[Information supplied]

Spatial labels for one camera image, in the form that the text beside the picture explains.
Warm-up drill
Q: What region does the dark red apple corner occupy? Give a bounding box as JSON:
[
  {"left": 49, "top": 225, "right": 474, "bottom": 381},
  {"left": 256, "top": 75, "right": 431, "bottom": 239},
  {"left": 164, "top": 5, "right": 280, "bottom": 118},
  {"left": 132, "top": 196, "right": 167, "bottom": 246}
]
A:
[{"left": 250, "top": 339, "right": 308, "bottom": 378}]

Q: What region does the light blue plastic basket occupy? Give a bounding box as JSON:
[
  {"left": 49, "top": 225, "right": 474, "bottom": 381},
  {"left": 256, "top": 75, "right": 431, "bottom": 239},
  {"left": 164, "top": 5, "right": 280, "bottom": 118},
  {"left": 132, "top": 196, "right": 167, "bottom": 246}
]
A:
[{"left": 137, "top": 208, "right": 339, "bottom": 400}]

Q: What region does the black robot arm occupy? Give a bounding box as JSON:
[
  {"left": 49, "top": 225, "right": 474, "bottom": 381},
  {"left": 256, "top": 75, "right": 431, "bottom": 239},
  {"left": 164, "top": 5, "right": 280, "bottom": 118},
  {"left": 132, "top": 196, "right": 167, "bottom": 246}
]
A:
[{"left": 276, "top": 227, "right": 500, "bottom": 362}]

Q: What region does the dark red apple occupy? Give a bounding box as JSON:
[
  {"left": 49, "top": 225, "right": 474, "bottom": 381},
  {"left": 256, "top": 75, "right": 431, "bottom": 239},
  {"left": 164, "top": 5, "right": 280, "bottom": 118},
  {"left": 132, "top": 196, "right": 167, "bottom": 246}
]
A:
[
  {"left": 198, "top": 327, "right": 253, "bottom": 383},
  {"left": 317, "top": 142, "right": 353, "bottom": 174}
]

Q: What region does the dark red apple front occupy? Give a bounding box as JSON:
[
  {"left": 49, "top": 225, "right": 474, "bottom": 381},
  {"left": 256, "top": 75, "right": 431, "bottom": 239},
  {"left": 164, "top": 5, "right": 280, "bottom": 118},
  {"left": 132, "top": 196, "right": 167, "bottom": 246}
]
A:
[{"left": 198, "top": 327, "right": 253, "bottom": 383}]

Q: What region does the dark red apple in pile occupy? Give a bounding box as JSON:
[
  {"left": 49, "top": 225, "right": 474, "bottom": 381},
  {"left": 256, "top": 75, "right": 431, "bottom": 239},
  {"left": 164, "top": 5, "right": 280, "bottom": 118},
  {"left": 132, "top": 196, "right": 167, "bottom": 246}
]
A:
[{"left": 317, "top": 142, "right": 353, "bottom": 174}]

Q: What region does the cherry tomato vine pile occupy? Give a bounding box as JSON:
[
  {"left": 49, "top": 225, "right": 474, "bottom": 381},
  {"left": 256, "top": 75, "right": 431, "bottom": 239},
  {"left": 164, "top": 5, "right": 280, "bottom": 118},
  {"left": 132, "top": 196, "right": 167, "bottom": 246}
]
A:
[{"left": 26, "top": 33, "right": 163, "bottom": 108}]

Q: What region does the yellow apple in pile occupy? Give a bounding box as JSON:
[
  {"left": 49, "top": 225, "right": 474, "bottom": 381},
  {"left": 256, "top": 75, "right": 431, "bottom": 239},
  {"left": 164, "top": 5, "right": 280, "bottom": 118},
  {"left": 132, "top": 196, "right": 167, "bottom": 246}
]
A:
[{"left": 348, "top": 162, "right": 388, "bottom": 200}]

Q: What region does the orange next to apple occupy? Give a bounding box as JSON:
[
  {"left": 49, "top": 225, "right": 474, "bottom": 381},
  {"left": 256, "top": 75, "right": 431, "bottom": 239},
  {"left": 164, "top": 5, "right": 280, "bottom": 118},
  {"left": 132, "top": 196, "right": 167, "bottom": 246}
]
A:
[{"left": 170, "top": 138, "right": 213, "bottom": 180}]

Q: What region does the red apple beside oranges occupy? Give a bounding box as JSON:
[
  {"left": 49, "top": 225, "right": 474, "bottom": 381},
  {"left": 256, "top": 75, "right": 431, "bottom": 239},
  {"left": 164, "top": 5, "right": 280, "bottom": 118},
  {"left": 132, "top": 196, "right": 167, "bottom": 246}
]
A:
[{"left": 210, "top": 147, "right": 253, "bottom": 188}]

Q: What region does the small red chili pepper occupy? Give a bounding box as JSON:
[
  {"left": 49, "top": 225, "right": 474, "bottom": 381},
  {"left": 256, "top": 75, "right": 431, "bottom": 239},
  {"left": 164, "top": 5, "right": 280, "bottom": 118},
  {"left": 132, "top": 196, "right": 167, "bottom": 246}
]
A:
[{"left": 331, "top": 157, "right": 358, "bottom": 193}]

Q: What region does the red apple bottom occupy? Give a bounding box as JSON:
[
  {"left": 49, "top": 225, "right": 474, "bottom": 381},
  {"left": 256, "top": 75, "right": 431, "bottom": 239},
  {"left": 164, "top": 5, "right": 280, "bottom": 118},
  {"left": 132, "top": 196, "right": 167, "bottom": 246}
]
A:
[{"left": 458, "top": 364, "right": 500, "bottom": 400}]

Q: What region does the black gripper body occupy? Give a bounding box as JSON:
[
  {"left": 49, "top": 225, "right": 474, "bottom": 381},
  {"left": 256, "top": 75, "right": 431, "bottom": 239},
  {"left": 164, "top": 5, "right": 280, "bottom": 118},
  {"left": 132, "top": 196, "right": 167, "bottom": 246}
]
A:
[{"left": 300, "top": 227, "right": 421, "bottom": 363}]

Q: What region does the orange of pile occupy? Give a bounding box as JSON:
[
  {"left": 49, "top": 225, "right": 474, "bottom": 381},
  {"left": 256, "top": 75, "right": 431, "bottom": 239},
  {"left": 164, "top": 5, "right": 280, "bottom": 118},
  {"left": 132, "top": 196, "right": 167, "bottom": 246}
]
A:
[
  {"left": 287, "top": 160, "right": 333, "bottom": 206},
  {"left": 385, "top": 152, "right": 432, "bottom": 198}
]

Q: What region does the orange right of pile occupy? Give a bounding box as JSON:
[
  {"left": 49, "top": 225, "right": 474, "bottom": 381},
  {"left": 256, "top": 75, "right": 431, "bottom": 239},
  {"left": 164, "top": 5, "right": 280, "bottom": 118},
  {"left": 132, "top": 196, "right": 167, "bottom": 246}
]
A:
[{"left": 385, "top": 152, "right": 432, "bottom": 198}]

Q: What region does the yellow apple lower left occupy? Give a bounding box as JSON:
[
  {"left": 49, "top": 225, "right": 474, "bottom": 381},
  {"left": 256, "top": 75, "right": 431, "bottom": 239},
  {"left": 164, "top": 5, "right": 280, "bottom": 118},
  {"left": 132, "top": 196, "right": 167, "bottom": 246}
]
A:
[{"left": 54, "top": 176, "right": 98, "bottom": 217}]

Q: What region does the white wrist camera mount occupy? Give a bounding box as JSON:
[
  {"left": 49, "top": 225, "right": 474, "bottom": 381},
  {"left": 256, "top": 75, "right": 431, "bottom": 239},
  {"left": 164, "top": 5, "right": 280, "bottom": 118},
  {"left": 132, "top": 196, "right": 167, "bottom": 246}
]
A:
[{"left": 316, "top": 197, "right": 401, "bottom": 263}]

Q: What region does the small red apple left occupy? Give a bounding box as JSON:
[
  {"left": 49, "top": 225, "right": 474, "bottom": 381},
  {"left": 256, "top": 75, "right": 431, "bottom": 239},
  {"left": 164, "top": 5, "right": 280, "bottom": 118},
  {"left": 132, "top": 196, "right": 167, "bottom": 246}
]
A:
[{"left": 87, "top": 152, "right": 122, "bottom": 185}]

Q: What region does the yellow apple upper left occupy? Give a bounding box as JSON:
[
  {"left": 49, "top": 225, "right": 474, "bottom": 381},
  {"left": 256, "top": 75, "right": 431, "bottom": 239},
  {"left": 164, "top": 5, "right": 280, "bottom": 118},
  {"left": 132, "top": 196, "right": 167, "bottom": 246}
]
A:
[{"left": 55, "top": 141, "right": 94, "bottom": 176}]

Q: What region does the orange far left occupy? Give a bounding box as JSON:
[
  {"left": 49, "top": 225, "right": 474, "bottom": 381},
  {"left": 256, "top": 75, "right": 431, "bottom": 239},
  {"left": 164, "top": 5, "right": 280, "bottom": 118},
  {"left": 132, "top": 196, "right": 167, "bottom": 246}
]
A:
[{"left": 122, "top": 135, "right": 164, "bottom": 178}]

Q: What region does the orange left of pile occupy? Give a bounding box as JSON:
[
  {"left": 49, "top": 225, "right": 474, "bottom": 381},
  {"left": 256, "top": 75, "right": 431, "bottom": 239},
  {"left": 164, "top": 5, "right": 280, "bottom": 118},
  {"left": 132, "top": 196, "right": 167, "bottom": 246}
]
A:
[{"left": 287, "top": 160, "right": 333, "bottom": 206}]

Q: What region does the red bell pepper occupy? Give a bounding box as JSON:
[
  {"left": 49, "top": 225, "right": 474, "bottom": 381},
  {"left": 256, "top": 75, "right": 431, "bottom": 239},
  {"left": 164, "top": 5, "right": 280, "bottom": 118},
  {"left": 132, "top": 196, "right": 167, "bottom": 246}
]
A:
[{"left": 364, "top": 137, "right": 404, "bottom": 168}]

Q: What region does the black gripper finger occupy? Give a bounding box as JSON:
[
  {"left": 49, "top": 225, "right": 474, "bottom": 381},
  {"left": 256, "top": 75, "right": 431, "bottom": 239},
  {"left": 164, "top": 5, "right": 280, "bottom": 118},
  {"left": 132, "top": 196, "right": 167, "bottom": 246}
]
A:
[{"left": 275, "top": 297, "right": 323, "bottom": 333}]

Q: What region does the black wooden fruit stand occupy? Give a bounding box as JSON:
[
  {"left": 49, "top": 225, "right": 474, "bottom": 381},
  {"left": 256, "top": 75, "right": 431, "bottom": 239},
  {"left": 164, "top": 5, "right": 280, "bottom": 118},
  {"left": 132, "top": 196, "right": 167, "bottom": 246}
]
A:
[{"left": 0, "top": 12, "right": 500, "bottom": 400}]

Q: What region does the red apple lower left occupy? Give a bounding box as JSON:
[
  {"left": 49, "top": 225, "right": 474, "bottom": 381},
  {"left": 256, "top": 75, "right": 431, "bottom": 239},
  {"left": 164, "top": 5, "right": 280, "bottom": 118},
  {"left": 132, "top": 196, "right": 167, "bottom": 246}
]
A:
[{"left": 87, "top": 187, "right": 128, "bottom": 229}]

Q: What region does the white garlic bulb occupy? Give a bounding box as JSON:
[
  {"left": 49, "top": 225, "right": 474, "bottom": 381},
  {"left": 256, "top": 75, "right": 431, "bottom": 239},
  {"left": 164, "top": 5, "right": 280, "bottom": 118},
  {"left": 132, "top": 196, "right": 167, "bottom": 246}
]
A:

[What you need to do] Please give only the number of lines above that contain "camera".

[Answer box] 2